── Input records

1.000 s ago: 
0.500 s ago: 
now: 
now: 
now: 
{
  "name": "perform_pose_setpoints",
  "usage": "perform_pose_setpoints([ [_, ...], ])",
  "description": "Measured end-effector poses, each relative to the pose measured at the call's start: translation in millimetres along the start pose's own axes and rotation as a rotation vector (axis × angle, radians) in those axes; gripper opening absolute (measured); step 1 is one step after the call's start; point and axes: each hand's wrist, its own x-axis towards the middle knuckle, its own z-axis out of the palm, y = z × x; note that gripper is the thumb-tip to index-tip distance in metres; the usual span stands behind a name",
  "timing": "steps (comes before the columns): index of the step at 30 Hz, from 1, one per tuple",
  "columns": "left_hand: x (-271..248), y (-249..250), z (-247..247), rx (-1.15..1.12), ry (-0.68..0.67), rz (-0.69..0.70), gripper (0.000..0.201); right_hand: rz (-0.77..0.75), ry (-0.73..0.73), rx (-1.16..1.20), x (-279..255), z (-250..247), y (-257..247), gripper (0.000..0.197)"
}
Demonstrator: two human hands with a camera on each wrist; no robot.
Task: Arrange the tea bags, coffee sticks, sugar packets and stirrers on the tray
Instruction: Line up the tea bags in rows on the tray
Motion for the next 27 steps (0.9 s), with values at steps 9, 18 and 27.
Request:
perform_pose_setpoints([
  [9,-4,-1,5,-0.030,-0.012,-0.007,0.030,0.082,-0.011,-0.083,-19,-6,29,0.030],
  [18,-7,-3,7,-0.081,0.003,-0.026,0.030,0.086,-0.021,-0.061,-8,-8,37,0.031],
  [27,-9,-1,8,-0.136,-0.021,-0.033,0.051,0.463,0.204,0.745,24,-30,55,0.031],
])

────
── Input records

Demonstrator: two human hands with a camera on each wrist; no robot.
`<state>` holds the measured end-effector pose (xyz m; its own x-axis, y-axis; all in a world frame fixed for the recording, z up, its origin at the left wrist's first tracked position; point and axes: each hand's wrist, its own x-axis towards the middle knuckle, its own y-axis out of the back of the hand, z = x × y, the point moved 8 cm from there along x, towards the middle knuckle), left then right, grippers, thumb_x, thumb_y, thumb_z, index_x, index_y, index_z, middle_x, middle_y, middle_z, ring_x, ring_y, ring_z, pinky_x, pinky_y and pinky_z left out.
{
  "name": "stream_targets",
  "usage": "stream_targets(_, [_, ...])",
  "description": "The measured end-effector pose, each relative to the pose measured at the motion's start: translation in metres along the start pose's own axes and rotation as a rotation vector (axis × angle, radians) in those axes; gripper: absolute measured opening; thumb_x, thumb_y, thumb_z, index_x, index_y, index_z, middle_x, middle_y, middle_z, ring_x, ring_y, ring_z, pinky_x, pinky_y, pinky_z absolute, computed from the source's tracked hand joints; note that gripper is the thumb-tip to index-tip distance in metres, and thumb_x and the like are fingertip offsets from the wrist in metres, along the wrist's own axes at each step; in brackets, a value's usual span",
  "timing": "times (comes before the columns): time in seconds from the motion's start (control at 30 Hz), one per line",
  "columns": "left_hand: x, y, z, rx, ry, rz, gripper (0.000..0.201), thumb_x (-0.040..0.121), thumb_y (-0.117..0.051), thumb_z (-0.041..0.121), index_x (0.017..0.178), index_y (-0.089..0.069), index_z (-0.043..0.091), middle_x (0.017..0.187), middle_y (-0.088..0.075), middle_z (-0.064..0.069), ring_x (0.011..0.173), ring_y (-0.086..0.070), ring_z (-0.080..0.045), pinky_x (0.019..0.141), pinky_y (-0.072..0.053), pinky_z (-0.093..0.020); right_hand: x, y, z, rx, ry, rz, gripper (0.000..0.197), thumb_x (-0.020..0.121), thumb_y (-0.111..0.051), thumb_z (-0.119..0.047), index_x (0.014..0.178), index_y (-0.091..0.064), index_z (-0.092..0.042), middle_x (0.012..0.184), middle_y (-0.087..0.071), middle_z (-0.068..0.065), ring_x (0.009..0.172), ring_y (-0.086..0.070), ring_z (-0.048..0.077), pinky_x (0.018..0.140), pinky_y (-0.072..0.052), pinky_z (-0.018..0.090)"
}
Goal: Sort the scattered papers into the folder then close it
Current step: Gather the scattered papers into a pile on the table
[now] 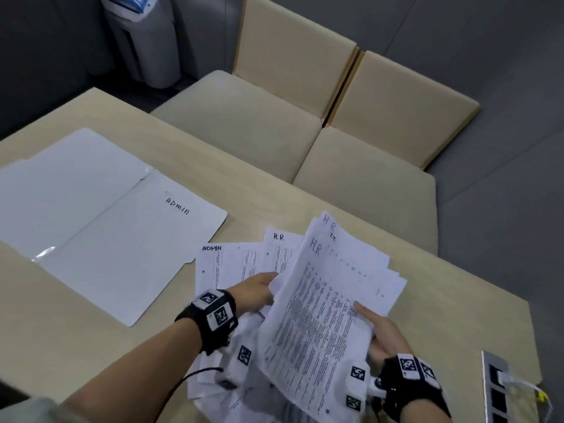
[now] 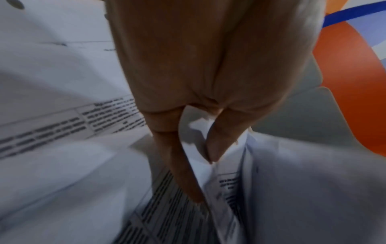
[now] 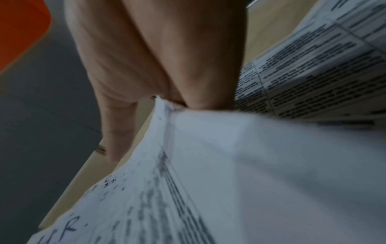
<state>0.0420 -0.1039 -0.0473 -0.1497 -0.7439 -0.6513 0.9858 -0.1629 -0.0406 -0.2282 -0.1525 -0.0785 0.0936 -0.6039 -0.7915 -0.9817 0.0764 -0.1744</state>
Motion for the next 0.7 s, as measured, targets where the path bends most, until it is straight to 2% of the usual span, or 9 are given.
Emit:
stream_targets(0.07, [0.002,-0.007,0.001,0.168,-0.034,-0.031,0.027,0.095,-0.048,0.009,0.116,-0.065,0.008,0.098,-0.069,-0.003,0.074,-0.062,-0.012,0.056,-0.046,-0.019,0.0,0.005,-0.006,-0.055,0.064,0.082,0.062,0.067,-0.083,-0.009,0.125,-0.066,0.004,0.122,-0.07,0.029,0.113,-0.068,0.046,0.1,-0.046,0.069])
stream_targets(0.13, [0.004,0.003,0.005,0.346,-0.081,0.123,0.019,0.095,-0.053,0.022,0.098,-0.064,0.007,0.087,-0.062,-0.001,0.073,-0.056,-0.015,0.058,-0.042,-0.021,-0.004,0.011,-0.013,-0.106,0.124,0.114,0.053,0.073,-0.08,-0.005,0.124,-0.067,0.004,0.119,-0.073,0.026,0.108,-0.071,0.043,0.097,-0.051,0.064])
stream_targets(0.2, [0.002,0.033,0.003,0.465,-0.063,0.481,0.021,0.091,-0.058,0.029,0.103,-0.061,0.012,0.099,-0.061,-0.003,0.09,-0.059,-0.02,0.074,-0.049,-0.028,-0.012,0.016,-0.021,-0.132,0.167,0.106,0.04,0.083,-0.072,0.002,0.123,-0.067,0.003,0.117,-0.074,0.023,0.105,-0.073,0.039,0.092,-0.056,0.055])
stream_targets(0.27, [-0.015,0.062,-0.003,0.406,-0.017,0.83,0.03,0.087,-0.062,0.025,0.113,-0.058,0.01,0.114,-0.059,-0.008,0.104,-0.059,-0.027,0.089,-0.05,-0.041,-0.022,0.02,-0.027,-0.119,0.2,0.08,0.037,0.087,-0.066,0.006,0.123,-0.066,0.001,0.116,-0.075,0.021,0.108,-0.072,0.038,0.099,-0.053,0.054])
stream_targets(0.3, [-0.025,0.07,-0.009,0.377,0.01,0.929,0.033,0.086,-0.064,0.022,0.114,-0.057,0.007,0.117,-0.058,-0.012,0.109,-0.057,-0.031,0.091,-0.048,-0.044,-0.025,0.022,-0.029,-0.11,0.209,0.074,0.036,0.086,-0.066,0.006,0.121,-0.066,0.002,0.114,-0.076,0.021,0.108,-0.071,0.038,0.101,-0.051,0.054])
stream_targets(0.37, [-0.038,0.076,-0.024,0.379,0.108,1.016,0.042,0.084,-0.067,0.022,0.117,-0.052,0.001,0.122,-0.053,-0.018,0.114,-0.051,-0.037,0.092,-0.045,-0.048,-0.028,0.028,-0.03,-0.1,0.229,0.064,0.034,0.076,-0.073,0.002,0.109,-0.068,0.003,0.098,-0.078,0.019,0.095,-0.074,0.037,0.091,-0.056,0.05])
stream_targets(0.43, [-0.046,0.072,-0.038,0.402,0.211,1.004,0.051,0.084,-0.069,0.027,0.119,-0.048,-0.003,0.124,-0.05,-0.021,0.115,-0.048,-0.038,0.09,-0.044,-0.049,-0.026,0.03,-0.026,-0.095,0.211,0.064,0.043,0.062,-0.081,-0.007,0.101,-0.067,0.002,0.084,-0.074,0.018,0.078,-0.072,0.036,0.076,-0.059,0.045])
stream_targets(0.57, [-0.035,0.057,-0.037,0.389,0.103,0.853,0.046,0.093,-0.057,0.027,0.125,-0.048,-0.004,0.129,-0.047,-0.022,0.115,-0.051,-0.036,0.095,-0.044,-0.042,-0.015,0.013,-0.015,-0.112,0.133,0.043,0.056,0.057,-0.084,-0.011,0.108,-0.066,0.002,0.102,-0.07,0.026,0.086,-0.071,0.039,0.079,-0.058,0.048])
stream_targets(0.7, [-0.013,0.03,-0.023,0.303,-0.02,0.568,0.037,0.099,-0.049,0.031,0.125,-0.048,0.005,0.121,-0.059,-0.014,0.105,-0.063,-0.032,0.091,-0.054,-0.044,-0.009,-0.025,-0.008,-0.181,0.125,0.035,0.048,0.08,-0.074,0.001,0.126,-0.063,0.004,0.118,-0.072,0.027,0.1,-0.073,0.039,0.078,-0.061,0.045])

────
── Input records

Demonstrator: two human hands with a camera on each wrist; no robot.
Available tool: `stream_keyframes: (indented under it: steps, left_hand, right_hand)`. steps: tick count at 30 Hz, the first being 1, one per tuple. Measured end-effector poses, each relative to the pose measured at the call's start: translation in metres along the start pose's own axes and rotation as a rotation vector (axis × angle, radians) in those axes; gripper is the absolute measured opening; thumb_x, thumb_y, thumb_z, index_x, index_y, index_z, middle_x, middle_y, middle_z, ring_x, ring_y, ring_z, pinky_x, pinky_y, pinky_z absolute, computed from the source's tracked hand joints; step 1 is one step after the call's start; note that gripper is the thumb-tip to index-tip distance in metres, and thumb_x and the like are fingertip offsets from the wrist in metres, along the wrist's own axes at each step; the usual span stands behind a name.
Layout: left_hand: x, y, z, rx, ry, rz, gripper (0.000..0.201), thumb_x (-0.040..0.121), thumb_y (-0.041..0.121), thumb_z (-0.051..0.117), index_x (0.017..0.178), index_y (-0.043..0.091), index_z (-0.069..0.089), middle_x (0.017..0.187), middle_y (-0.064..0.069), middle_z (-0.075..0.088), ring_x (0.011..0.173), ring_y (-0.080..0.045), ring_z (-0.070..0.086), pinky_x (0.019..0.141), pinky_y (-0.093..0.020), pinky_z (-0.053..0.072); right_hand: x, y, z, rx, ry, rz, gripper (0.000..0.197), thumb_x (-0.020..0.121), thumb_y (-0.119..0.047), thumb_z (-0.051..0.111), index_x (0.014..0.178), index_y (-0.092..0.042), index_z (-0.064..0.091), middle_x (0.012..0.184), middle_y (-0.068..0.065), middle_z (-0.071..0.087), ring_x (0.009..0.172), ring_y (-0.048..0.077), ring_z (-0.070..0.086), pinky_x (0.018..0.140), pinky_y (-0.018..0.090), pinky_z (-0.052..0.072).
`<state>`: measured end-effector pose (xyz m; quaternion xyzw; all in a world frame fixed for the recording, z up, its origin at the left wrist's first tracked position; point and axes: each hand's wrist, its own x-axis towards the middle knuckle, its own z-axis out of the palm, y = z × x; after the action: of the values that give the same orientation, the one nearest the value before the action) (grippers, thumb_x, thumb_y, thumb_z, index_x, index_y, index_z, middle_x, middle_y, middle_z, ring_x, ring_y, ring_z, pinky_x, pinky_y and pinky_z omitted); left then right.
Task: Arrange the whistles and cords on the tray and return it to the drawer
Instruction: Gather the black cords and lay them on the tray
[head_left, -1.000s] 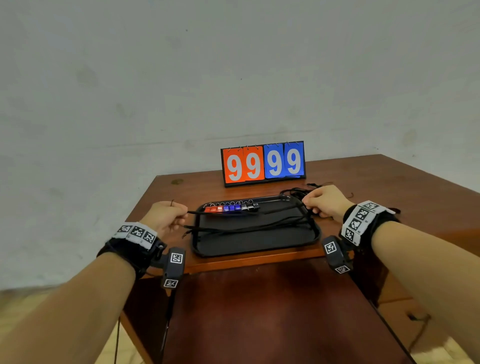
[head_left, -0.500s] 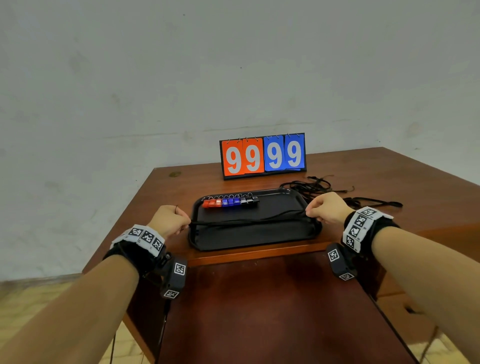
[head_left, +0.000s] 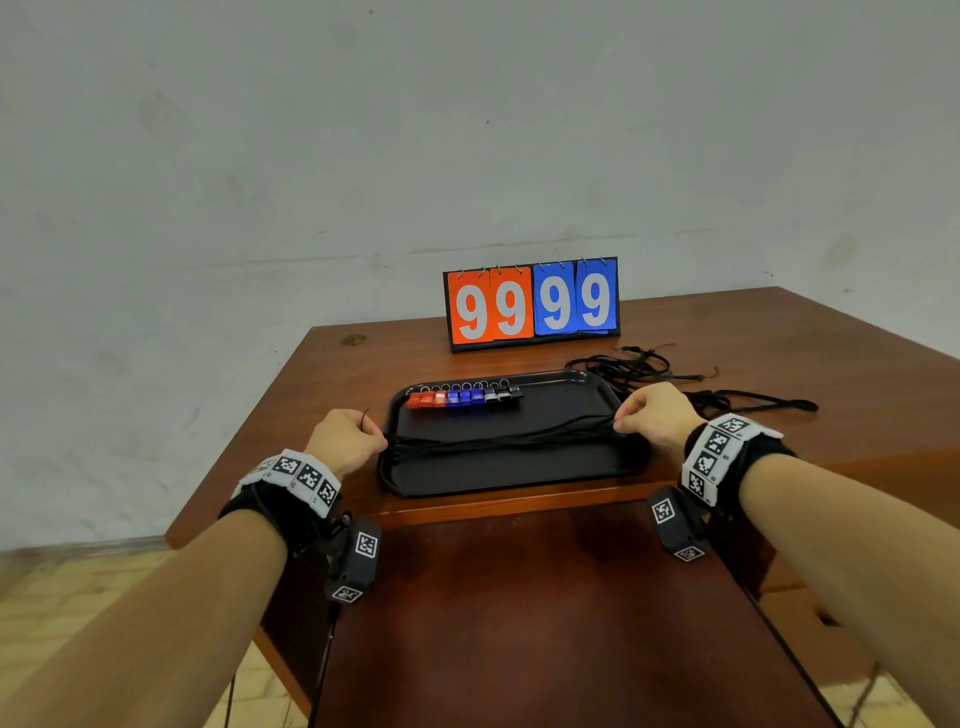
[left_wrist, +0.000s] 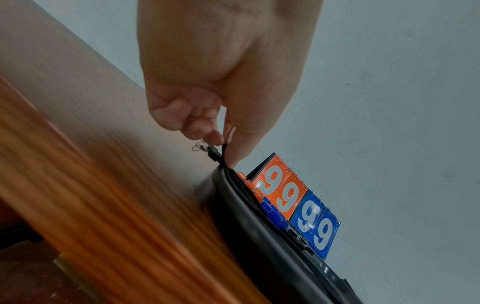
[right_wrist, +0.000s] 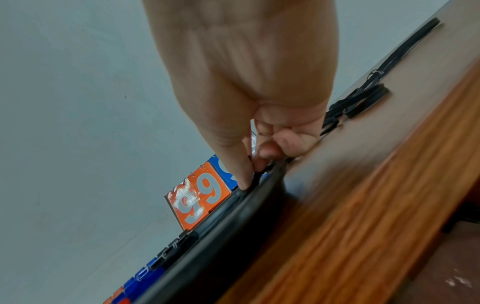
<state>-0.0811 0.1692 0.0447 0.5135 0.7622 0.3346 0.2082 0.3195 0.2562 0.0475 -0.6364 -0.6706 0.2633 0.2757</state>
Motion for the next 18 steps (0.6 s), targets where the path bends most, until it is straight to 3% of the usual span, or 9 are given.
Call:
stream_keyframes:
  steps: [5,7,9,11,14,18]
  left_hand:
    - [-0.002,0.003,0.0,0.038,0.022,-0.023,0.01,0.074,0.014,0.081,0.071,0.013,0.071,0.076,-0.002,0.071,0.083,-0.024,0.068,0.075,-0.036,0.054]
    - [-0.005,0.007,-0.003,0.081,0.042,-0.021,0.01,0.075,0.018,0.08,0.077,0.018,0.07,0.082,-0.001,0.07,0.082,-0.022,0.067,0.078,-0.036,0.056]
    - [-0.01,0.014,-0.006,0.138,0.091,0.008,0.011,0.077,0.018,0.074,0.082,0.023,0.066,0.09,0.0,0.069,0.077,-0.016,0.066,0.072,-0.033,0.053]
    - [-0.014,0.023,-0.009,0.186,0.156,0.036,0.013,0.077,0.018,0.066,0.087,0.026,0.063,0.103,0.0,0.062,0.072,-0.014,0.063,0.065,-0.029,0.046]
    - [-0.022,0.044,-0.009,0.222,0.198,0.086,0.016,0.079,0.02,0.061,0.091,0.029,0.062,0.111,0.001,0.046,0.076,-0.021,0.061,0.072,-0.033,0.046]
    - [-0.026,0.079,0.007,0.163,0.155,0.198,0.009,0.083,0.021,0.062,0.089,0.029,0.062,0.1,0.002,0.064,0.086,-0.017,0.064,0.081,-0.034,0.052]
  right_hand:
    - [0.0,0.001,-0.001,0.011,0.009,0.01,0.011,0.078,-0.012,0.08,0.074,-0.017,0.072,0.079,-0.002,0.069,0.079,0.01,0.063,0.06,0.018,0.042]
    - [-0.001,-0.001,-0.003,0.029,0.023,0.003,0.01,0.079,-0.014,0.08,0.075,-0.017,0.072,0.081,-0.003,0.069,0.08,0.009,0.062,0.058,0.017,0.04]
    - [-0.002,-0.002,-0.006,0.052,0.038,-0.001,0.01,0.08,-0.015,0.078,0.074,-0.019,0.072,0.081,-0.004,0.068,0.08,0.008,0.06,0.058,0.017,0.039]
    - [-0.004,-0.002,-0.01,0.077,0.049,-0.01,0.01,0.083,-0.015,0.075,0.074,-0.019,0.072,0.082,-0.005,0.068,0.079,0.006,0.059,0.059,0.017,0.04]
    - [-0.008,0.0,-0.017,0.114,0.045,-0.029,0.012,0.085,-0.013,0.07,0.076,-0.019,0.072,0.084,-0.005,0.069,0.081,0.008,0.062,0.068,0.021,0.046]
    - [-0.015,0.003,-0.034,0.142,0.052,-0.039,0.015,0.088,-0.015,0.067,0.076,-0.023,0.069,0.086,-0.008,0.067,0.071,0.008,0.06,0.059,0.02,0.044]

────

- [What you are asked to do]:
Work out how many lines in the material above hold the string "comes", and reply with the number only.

- [Response to this task]:
2